On 6/28/18 12:10 PM, Yang Shi wrote:
On 6/28/18 4:51 AM, Michal Hocko wrote:
On Wed 27-06-18 10:23:39, Yang Shi wrote:
On 6/27/18 12:24 AM, Michal Hocko wrote:
On Tue 26-06-18 18:03:34, Yang Shi wrote:
On 6/26/18 12:43 AM, Peter Zijlstra wrote:
On Mon, Jun 25, 2018 at 05:06:23PM -0700, Yang Shi wrote:
By looking this deeper, we may not be able to cover all the
unmapping range
for VM_DEAD, for example, if the start addr is in the middle of
a vma. We
can't set VM_DEAD to that vma since that would trigger SIGSEGV
for still
mapped area.
splitting can't be done with read mmap_sem held, so maybe just
set VM_DEAD
to non-overlapped vmas. Access to overlapped vmas (first and
last) will
still have undefined behavior.
Acquire mmap_sem for writing, split, mark VM_DEAD, drop mmap_sem.
Acquire
mmap_sem for reading, madv_free drop mmap_sem. Acquire mmap_sem for
writing, free everything left, drop mmap_sem.
?
Sure, you acquire the lock 3 times, but both write instances
should be
'short', and I suppose you can do a demote between 1 and 2 if you
care.
Thanks, Peter. Yes, by looking the code and trying two different
approaches,
it looks this approach is the most straight-forward one.

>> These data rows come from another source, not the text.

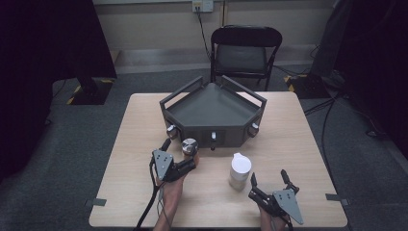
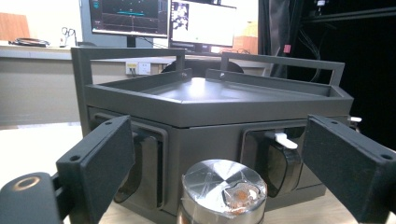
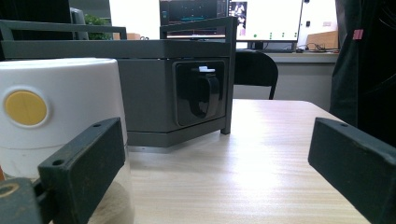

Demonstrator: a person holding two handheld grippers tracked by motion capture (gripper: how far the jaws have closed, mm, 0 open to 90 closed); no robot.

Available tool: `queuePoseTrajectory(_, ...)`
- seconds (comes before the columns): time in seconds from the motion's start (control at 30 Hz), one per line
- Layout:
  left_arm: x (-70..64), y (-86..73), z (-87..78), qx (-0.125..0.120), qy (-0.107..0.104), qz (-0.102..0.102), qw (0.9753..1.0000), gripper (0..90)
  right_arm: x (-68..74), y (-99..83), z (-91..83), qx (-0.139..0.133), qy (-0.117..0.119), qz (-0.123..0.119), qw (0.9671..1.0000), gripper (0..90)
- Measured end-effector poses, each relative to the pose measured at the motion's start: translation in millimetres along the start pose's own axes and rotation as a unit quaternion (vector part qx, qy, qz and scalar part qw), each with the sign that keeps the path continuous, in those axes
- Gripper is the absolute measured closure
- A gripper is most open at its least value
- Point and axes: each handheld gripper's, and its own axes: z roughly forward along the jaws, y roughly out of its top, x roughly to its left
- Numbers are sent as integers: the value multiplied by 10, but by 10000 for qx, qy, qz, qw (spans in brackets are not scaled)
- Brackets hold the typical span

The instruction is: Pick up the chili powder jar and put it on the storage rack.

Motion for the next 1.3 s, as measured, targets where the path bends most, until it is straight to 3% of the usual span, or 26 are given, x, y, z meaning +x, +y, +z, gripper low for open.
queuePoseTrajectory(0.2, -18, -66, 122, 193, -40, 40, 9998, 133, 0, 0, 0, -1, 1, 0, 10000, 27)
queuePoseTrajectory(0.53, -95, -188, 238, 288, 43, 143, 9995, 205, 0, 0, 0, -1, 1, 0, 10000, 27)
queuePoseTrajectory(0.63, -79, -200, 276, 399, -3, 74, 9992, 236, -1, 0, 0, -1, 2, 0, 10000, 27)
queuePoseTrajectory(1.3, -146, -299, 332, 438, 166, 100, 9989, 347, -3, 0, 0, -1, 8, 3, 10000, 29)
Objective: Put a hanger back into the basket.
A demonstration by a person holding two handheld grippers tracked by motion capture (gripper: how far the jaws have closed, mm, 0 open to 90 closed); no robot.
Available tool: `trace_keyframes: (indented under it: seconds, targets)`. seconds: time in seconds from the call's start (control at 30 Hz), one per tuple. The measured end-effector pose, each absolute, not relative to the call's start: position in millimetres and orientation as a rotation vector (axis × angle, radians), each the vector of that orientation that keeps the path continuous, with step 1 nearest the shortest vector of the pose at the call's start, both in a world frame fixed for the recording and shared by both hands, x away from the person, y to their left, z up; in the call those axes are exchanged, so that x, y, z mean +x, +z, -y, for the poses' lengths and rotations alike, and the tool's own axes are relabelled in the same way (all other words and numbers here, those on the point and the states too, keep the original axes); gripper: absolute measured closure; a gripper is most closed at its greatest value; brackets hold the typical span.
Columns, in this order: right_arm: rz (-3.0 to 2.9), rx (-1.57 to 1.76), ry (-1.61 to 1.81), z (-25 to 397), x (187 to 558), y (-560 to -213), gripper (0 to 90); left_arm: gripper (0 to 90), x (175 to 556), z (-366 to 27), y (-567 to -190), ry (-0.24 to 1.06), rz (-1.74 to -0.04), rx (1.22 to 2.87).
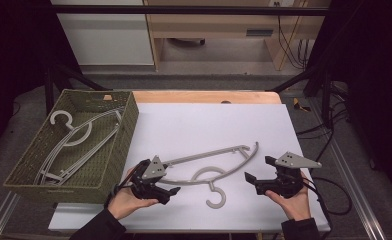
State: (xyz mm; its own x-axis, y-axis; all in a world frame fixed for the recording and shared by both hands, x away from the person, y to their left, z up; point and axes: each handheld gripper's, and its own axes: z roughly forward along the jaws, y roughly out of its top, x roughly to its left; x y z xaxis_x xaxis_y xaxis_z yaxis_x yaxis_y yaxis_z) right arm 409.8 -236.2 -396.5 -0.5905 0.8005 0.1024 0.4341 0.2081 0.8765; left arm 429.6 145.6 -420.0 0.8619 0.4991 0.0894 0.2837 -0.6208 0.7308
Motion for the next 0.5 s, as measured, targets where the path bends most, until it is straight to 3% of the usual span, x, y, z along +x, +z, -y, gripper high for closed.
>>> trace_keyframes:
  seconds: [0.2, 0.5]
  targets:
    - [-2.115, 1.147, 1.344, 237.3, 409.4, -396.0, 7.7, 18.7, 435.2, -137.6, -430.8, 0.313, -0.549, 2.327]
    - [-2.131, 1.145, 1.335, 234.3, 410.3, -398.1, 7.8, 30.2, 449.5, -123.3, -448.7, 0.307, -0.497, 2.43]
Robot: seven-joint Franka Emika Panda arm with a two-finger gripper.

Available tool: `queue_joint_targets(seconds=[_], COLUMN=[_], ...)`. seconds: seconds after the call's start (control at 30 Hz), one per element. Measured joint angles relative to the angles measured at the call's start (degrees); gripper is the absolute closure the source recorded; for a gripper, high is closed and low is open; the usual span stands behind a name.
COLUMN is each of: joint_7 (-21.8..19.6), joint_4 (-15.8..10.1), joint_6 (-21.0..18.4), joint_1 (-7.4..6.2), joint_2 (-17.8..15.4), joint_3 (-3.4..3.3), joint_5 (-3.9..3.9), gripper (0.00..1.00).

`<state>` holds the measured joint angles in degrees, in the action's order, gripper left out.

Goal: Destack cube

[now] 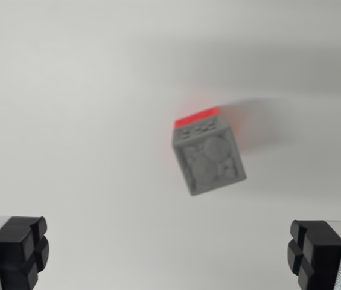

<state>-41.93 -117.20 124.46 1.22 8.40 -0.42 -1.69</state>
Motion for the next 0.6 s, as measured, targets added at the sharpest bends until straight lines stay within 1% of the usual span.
queue_joint_targets(seconds=[0.13,0.27,0.3,0.6], joint_7=[3.71,8.67,9.27,20.58], joint_4=[-1.82,-4.23,-4.54,-9.64], joint_6=[1.82,4.34,4.66,10.43], joint_1=[0.33,0.77,0.83,2.11], joint_2=[-0.08,-0.11,-0.11,0.03], joint_3=[-0.07,-0.18,-0.20,-0.31], joint_5=[0.18,0.45,0.48,1.16], gripper=[0.00,0.00,0.00,0.00])
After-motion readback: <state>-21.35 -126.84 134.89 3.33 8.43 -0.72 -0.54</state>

Yes, you just have to be careful about the max vma count limit.
Yes, we should just need copy what do_munmap does as below:
if (end < vma->vm_end && mm->map_count >= sysctl_max_map_count)
return -ENOMEM;
If the mas map count limit has been reached, it will return failure
before
zapping mappings.
Yeah, but as soon as you drop the lock and retake it, somebody might
have changed the adddress space and we might get inconsistency.
So I am wondering whether we really need upgrade_read (to promote read
to write lock) and do the
down_write
split & set up VM_DEAD
downgrade_write
unmap
upgrade_read
zap ptes
up_write
Promoting to write lock may be a trouble. There might be other users in
the critical section with read lock, we have to wait them to finish.
I'm supposed address space changing just can be done by mmap, mremap,
mprotect. If so, we may utilize the new VM_DEAD flag. If the VM_DEAD
flag is set for the vma, just return failure since it is being unmapped.
Does it sounds reasonable?
It looks we just need care about MAP_FIXED (mmap) and MREMAP_FIXED
(mremap), right?
How about letting them return -EBUSY or -EAGAIN to notify the
application? This changes the behavior a little bit, MAP_FIXED and
mremap may fail if they fail the race with munmap (if the mapping is
larger than 1GB). I'm not sure if any multi-threaded application uses
MAP_FIXED and MREMAP_FIXED very heavily which may run into the race
condition. I guess it should be rare to meet all the conditions to
trigger the race.
The programmer should be very cautious about MAP_FIXED.MREMAP_FIXED
since they may corrupt its own address space as the man page noted.
Thanks,
Yang
Thanks,
Yang
looks terrible, no question about that, but we won't drop the mmap sem
at any time.